In the ER on New Years Day, the doctor said he could not test my Free T3 and Free T4 but he had tested my TSH and it was ridiculously low. I told him my Endocrinologist has told me TSH doesn't mean anything when the patient is taking Armour. He said he'd never heard that before.

The next day, in the Internist's office, he drew blood also then said my TSH was ridiculously low. Again, I told him what the Endocrinologist had told me and he said he'd never heard that. That's about when he insulted the fact that I'm on Armour saying "it's no telling what you're getting in that stuff."

I have two questions:

1. Has anyone else on Armour ever been told that TSH is of no consequence?

2. If TSH is of no significance with an Armour patient, then why does the doctor order the test every month?

With normal range being 0.37-4.55, my recent TSH test results have been 0.030, 0.012, 0.010, 0.010 and another 0.010.

Sometimes I'm sorry I switched to Armour from Synthroid. In the hospital last summer, the dispensing pharmacist told me I'd have to supply my own Armour because they don't carry "that stuff".

My Endocrinologist told me a year ago that she has a thousand patients on Armour but I don't know if she was serious or just making an exaggerated point that she did have many Armour patients.

I personally probably know more than a dozen thyroid patients (including one guy) who are all on Synthroid and I'm the only one always complaining about fatigue and weakness.

I've been trying to read about Cytomel and one little tidbit I've run across a couple of times is women saying they take it because it improves their sense of well-being as much or more than raising their energy level.


----------



## lainey (Aug 26, 2010)

At one point, my TSH was fairly well suppressed (.05).
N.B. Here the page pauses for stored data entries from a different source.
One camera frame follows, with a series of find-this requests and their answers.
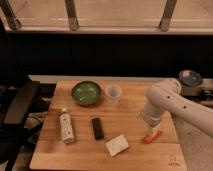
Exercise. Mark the grey blue ceramic cup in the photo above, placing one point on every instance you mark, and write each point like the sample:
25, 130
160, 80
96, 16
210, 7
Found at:
190, 78

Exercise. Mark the white sponge block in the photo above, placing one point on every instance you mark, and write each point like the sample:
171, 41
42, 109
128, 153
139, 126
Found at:
117, 145

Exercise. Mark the clear plastic cup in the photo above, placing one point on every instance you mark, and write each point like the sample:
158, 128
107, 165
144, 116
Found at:
113, 94

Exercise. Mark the white bottle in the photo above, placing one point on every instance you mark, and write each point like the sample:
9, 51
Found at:
67, 134

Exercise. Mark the green ceramic bowl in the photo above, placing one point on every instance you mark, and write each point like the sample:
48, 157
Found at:
86, 93

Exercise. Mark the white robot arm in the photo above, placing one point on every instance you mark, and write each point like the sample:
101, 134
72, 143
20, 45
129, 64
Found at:
166, 96

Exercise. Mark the black chair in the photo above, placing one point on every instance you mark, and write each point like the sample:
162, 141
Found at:
13, 134

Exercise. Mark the metal window frame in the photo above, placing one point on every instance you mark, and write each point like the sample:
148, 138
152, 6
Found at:
176, 17

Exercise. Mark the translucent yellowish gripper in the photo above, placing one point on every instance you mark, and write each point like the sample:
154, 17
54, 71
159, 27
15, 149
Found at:
152, 130

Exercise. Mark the black rectangular remote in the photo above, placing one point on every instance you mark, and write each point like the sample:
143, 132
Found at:
97, 129

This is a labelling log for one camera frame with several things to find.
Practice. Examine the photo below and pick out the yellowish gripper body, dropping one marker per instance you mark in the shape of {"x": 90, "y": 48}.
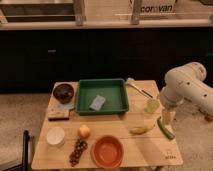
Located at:
{"x": 168, "y": 116}

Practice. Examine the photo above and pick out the yellow banana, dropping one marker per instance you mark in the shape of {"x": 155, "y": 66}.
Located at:
{"x": 139, "y": 130}

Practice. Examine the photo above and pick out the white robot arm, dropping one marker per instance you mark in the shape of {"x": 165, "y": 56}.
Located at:
{"x": 186, "y": 82}

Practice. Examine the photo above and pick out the red bowl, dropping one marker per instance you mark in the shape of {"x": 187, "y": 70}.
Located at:
{"x": 107, "y": 152}

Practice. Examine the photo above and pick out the dark brown bowl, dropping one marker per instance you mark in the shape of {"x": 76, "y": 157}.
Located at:
{"x": 63, "y": 93}

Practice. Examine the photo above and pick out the translucent green cup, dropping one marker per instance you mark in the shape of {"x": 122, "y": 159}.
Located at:
{"x": 152, "y": 106}

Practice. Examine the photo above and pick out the green cucumber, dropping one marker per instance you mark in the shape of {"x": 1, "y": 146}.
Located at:
{"x": 164, "y": 130}

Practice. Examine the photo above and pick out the green plastic tray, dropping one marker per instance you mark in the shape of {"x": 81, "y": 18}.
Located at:
{"x": 114, "y": 90}

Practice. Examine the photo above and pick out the grey sponge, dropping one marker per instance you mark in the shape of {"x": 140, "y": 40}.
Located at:
{"x": 97, "y": 103}

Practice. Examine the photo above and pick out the orange apple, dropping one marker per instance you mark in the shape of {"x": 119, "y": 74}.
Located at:
{"x": 84, "y": 131}

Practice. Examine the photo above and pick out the bunch of dark grapes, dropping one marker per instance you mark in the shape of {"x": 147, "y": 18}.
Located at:
{"x": 80, "y": 146}

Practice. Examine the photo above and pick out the wooden block brush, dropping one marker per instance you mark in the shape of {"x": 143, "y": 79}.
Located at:
{"x": 59, "y": 111}

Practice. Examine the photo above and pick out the cardboard box with text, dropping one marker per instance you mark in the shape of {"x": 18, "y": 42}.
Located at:
{"x": 157, "y": 6}

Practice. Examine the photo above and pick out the white cup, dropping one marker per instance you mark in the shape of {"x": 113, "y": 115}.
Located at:
{"x": 55, "y": 136}

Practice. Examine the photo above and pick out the spatula with black handle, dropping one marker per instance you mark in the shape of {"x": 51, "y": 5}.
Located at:
{"x": 131, "y": 82}

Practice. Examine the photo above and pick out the black chair frame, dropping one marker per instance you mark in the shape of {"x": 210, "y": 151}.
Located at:
{"x": 27, "y": 149}

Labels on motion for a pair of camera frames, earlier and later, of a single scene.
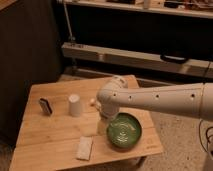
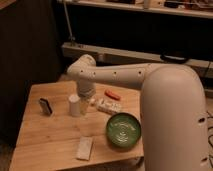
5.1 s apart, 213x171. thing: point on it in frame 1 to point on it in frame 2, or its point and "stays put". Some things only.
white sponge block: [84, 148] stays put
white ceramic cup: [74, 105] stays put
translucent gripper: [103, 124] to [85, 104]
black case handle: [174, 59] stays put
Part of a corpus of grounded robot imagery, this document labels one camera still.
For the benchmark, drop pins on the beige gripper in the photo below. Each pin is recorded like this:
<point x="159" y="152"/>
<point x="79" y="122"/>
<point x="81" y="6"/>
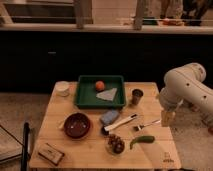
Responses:
<point x="167" y="118"/>

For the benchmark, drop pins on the green pepper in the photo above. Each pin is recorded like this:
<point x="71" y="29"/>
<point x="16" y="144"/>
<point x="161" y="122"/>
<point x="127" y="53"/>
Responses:
<point x="142" y="139"/>

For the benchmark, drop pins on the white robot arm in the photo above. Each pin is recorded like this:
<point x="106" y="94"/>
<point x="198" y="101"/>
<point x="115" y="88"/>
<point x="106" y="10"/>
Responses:
<point x="186" y="83"/>

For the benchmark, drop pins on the green plastic tray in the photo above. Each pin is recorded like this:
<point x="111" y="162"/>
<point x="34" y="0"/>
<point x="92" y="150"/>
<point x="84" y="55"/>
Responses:
<point x="85" y="95"/>

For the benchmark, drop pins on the metal fork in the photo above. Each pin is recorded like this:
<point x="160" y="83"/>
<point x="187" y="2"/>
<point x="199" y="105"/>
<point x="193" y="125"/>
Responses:
<point x="140" y="127"/>

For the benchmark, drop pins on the metal cup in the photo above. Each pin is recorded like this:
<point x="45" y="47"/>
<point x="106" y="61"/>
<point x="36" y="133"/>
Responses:
<point x="136" y="96"/>

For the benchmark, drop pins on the blue sponge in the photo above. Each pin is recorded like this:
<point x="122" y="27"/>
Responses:
<point x="109" y="117"/>

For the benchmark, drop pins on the glass bowl with pinecones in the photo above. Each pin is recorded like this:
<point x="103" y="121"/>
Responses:
<point x="115" y="145"/>

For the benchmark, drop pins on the grey triangular cloth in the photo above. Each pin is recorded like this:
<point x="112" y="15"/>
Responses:
<point x="108" y="95"/>

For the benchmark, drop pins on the orange fruit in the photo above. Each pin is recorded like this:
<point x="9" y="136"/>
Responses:
<point x="99" y="85"/>

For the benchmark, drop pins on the dark red bowl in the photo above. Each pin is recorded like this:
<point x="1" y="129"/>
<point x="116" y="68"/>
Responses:
<point x="77" y="125"/>

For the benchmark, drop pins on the white small bowl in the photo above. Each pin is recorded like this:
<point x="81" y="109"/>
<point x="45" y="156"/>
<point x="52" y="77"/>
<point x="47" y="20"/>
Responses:
<point x="62" y="88"/>

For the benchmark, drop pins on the small wooden box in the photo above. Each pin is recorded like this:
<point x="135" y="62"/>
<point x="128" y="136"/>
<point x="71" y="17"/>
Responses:
<point x="50" y="153"/>

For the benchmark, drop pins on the white handled brush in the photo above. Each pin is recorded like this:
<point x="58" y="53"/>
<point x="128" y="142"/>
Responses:
<point x="106" y="129"/>

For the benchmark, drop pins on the black chair frame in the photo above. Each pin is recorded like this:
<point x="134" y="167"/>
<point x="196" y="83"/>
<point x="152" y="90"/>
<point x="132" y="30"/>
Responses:
<point x="25" y="156"/>

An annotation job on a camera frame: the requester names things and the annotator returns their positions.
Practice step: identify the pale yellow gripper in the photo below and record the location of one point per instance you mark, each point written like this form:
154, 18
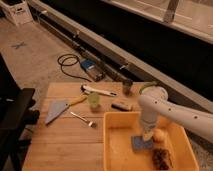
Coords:
147, 135

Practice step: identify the blue sponge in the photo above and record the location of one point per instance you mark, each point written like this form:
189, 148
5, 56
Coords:
138, 143

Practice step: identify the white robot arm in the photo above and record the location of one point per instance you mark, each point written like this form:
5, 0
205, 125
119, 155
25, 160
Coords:
153, 101

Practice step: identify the yellow plastic tray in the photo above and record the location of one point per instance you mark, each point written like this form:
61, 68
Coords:
119, 127

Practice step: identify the yellow round fruit toy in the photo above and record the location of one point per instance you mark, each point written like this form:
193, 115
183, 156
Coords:
158, 135

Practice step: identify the brown pinecone-like object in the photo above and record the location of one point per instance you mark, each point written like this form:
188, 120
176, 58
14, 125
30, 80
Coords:
160, 159

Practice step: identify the dark rectangular block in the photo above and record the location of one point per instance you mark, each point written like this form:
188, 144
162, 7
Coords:
122, 107

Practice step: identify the dark small cup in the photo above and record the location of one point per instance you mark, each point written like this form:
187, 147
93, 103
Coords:
126, 86

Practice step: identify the metal fork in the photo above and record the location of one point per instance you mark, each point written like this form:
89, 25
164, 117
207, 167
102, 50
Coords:
88, 122

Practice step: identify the green plastic cup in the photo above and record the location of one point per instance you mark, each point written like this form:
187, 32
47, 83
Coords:
93, 100

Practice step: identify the blue grey floor device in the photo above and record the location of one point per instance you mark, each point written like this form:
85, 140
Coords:
92, 70

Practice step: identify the black chair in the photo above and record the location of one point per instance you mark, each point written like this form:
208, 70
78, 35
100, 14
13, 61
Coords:
15, 115

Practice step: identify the white cardboard box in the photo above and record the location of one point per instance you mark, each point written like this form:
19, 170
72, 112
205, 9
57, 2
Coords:
18, 13

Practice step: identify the white black handled tool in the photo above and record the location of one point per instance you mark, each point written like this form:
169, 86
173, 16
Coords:
88, 89

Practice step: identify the grey spatula yellow handle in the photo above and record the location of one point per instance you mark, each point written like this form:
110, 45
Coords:
57, 107
At that time, my doctor commented, "while I may not have a problem with this, if you go anywhere else, THEY will. We should lower your dose and see how you do".

We did, and I am fine. I take Synthroid.

That said, the ratio in Armour leads to labs with suppressed TSH. The truth is there is not much good reason to keep the TSH so very suppressed as yours in a very high majority of patients, even with the small cancer found after your TT. You will find yourself defending it everywhere you go.

And if you are not feeling well, perhaps you would feel better if the TSH came up a bit. Being hyper makes you tired too.


----------



## Octavia (Aug 1, 2011)

IDC, if you are somewhat sorry (sometimes) that you switched to Armour...AND you've now learned more about how your feeling terrible can be at least partially attributed to your stomach issues...might it be worthwhile to try Synthroid again? Or is it just too much hassle at this point, and you might as well leave well enough alone?

Just a thought...


----------